Dandruff is a common condition with both men and women. It’s essentially skin that flakes off the scalp. Sometimes it’s the result of dry skin (it’s more common to experience dandruff in dryer weather), sometimes a hair care regimen is the culprit, and sometimes dandruff can be a sign of a more serious issue.
What Causes Dandruff?
Since dandruff is classified as any flaky skin on the scalp, it can be caused by a long list of lifestyle choices and conditions.
The most common causes of dandruff are excessive shampooing and under-shampooing. If you shampoo too often, you can strip your scalp of the oils it needs to stay healthy.
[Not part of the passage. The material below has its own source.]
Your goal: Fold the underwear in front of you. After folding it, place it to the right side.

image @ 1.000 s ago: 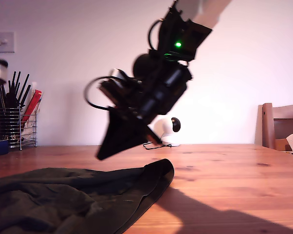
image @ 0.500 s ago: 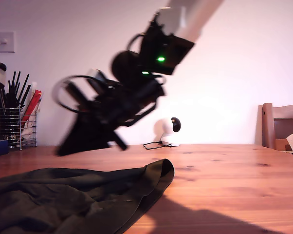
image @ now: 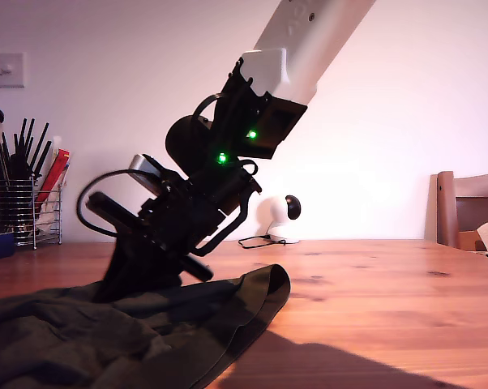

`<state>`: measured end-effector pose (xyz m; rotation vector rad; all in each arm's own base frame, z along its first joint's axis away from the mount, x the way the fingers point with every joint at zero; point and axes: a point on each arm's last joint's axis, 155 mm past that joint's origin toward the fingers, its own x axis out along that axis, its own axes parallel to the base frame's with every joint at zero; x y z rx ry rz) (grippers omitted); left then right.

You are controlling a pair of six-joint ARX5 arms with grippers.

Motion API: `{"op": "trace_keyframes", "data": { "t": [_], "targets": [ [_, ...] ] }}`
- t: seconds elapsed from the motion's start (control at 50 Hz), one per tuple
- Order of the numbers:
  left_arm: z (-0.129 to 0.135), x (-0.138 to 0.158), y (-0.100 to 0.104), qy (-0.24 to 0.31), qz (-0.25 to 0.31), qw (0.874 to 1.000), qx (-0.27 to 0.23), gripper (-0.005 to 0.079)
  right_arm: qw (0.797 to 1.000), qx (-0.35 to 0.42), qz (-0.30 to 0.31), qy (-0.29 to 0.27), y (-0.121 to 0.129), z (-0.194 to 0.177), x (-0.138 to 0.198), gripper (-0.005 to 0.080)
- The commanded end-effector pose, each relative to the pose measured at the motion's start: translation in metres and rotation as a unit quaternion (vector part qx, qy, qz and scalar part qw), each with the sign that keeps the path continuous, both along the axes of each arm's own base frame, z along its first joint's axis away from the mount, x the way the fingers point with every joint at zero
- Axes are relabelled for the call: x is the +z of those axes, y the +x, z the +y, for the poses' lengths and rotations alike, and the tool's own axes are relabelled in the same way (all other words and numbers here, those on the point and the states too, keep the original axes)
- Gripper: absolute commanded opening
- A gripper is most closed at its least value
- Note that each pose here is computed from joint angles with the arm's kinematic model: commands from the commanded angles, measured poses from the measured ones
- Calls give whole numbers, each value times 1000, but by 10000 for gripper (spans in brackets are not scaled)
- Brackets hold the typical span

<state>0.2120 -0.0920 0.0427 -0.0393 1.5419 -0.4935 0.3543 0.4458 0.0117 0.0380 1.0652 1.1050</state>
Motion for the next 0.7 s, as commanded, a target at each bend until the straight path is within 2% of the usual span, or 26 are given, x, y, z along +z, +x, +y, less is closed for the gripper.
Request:
{"op": "trace_keyframes", "data": {
  "t": [0.0,0.18,0.36,0.54,0.68],
  "targets": [
    [-1,-1,5,-2,-10,1000,-5,-20,1000,-3,-7,-8,1,-1,-6,-11],
    [-4,0,22,-6,-45,999,-4,-20,1000,-1,0,-17,-3,-1,-14,-11],
    [-4,0,27,-6,-56,998,-4,-20,999,0,11,-34,-8,-3,-34,-11],
    [-5,1,36,-9,-75,997,-5,-20,997,-34,-32,-67,15,-16,-41,-11],
    [-6,3,44,-11,-93,996,-5,-20,993,-65,-44,-90,34,-34,-45,-11]
  ]
}}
If you don’t shampoo enough, you may experience a buildup of dry skin.
Another common cause of dandruff is a buildup of hair care products (conditioner, hair masks, styling products, sunscreen) on the scalp.
A less common cause of dandruff is Malassezia, a buildup of yeast that can cause your skin cells to replicate faster than necessary.
Other common causes of dandruff include:
- Excessive shampooing
- Irritated skin
- Oily skin
- Seborrheic dermatitis
- Under shampooing
- Yeast buildup
Who Gets Dandruff?
Men suffer from dandruff more commonly than women do, but both men and women can develop dandruff at pretty much any age. Dandruff commonly becomes a problem during (and after puberty), but it can happen at any time in a person’s life.
Infants also commonly develop a form of dandruff called ‘cradles cap’. This is normal (especially when the air is dry) and often goes away on its own. Most doctors recommend using an infant-friendly moisturizer.
Symptoms of Dandruff
Generally, if you’ve got dandruff, you’ll know it. The most common symptoms of this condition include:
- Skin flakes
- Itchy scalp
- Scales on the scalp
How to Prevent Dandruff
Preventing garden-varieties of dandruff is pretty easy; all it takes are a few lifestyle changes to keep the white flakes off your clothes and out of your hair. Some of the most common treatments to prevent dandruff include:
- Using clarifying shampoo to cut through build-up
- Using anti-dandruff shampoo
- Shampooing at most two times a week and at least every other week
- Massaging and exfoliating your scalp in the shower to keep the blood flowing and your dead skin cells from ending up on your clothing
- Shampooing with medicated shampoo if your symptoms are severe
Medical Treatments for Dandruff
Sometimes your scalp requires a little extra TLC to restore the balance. In some rarer cases, your dandruff may not be dandruff at all — but a scalp fungus. Either way, if you’re experiencing extreme symptoms of dandruff, including an itchy, red, and flaking scalp, we recommend making an appointment with a digital clinic to get your dandruff under control.
If you’re concerned that your dandruff might be severe (or a symptom of a larger problem), consult a doctor to nip your dry scalp in the bud.